— What needs to be done —
Copy all lines of the listing that include the string "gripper".

(Beginning of Supplied information)

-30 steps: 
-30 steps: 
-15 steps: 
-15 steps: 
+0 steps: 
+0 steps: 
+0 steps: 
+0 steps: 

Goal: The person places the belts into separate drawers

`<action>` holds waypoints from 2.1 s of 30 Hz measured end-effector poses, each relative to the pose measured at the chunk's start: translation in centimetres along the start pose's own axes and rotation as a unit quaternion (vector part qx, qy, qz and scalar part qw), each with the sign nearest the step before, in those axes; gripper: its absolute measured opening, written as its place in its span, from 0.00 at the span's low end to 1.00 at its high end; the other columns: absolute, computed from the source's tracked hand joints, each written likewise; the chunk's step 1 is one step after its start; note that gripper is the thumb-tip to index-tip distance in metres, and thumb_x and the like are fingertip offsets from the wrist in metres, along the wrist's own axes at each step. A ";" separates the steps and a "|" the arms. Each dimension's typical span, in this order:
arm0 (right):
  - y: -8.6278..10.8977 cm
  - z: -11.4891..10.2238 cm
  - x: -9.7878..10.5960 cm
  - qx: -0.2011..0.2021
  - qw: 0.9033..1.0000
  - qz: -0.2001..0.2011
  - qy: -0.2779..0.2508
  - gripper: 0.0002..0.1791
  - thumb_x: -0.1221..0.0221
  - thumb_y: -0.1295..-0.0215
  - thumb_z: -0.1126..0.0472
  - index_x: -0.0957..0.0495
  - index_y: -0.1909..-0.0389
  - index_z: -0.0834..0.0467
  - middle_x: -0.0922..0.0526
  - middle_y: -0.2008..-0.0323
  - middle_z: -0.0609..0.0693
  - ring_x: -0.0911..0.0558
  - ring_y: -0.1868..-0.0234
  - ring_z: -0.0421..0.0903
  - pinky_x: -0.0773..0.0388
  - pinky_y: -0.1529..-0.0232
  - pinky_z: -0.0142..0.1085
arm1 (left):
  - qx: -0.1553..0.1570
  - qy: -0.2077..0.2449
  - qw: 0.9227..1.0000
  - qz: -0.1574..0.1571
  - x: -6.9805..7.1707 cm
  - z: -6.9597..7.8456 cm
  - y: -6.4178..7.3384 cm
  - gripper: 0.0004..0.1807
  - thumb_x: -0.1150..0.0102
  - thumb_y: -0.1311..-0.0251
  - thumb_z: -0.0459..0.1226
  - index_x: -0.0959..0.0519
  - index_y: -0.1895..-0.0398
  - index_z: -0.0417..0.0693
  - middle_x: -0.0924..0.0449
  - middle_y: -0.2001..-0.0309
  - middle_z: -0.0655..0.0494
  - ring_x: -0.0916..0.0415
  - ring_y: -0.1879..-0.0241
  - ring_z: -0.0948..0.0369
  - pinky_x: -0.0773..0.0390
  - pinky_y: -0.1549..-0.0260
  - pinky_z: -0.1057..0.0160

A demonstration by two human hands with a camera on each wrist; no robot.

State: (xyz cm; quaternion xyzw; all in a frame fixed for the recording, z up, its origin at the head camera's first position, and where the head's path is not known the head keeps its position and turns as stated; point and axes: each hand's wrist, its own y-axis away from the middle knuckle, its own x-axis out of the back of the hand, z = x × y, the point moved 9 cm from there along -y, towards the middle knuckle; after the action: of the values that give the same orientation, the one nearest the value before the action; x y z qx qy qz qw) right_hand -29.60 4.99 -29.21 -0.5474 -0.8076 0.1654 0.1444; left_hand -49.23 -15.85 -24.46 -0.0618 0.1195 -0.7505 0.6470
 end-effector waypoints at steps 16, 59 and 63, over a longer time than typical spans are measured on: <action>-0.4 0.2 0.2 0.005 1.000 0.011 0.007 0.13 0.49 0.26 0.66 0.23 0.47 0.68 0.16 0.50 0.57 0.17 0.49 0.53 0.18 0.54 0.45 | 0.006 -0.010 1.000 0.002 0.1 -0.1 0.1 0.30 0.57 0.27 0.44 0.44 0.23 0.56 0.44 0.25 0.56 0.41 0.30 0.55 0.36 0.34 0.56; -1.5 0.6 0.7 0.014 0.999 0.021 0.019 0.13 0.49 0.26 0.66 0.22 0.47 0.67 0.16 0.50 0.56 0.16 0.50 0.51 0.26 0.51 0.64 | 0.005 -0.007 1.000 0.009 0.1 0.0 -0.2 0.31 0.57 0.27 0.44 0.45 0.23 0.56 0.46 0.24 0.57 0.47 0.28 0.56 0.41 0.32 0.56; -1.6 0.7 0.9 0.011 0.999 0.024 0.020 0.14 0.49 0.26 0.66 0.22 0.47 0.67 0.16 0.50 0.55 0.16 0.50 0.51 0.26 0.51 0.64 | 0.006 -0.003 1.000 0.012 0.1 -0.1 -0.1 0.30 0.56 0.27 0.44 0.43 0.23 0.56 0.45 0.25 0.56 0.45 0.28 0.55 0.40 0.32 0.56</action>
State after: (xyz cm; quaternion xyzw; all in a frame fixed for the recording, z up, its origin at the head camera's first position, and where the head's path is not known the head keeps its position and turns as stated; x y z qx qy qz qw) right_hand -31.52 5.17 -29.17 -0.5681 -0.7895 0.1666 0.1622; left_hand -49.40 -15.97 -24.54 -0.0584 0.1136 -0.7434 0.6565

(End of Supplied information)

— Answer for this exercise —
`<action>` holds waypoints from 2.1 s of 30 Hz measured end-effector poses, each relative to the pose measured at the chunk's start: translation in centimetres along the start pose's own axes and rotation as a unit quaternion (vector part qx, qy, qz and scalar part qw), each with the sign nearest the step before, in those axes; gripper: its absolute measured opening, written as its place in its span, from 0.00 at the span's low end to 1.00 at its high end; the other columns: absolute, computed from the source's tracked hand joints, each written likewise; the chunk's step 1 is one step after its start; note that gripper is the thumb-tip to index-tip distance in metres, and thumb_x and the like are fingertip offsets from the wrist in metres, along the wrist's own axes at each step. A ";" separates the steps and a "|" the arms. Each dimension's typical span, in this order:
  - gripper: 0.0002..0.1791
  - gripper: 0.0004..0.1807

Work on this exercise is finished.